Whenever a line in the data holds the string "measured", pull that line out.

===== Data block

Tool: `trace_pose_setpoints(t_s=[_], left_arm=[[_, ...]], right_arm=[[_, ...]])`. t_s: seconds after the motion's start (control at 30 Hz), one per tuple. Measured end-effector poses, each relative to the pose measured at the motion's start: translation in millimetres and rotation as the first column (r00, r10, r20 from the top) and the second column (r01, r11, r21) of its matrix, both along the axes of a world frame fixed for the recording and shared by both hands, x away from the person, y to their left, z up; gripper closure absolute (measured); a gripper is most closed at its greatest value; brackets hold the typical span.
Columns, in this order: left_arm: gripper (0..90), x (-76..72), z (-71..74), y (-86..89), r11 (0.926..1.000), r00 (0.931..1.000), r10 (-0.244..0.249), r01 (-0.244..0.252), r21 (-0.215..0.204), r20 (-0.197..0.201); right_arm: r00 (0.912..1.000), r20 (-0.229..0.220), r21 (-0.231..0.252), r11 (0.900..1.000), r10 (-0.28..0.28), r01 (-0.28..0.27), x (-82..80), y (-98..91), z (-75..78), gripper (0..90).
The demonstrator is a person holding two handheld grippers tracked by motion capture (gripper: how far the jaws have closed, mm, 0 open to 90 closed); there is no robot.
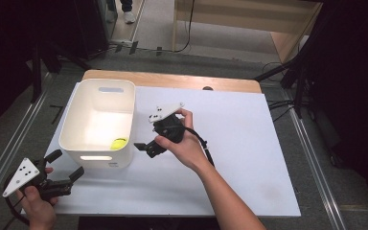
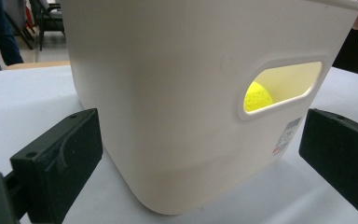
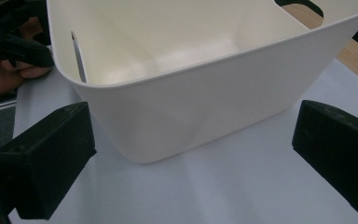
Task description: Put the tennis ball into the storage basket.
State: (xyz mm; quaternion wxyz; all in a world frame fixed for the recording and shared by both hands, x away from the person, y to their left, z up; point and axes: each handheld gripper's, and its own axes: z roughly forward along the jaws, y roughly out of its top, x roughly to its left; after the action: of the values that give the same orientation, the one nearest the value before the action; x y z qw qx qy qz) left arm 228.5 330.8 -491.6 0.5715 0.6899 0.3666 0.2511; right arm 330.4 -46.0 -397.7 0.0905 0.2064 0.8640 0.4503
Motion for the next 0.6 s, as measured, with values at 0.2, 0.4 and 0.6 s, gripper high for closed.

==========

Answer space =>
Tool: `trace_pose_setpoints(t_s=[_], left_arm=[[_, ...]], right_arm=[[_, ...]])`. t_s: seconds after the motion's start (control at 30 Hz), one per tuple. Measured end-effector poses, each relative to the pose measured at the motion's start: translation in millimetres and rotation as the first column (r00, r10, r20 from the top) and the second column (r01, r11, r21) of its matrix, both along the axes of a world frame fixed for the recording and shared by both hands, x away from the person, y to their left, z up; gripper closure absolute (measured); a gripper is most closed at its greatest value; brackets hold the typical span.
Motion for the next 0.6 s, as measured, with values at 0.2, 0.4 and 0.6 s, gripper high for closed.

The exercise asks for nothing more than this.